*** EXCERPTED DATA Section Begins ***

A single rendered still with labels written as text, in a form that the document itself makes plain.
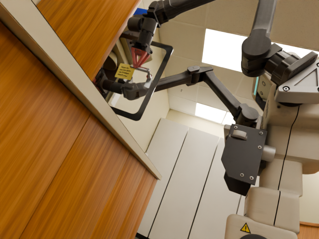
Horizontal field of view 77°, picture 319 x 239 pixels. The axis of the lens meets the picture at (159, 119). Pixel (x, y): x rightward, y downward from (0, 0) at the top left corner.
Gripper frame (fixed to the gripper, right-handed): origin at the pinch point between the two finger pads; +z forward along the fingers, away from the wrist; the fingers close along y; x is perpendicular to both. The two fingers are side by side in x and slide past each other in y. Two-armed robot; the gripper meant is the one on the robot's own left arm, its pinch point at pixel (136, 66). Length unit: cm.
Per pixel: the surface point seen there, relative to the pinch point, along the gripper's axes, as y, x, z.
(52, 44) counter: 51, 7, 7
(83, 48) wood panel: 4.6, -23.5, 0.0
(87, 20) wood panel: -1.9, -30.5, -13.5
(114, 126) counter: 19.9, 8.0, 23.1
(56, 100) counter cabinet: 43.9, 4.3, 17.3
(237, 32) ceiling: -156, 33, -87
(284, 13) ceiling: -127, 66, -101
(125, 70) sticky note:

*** EXCERPTED DATA Section Ends ***

• **WHAT TO DO**:
Nothing but the records above, exact and without pictures, should appear in the answer.

• **SOLVED PROBLEM**:
A single rendered still with labels written as text, in a form that the document itself makes plain.
Horizontal field of view 77°, picture 319 x 239 pixels. The axis of the lens meets the picture at (159, 119). Pixel (x, y): x rightward, y downward from (0, 0) at the top left corner.
Gripper frame (fixed to the gripper, right-handed): origin at the pinch point between the two finger pads; +z forward along the fingers, away from the wrist; the fingers close along y; x is perpendicular to both. The two fingers are side by side in x and slide past each other in y. Two-armed robot; the gripper meant is the one on the robot's own left arm, its pinch point at pixel (136, 66). Length unit: cm.
Per pixel: the surface point seen there, relative to the pinch point, along the gripper's axes, as y, x, z.
(52, 44) counter: 51, 7, 7
(83, 48) wood panel: 4.6, -23.5, 0.0
(87, 20) wood panel: -1.9, -30.5, -13.5
(114, 126) counter: 19.9, 8.0, 23.1
(56, 100) counter cabinet: 43.9, 4.3, 17.3
(237, 32) ceiling: -156, 33, -87
(284, 13) ceiling: -127, 66, -101
(125, 70) sticky note:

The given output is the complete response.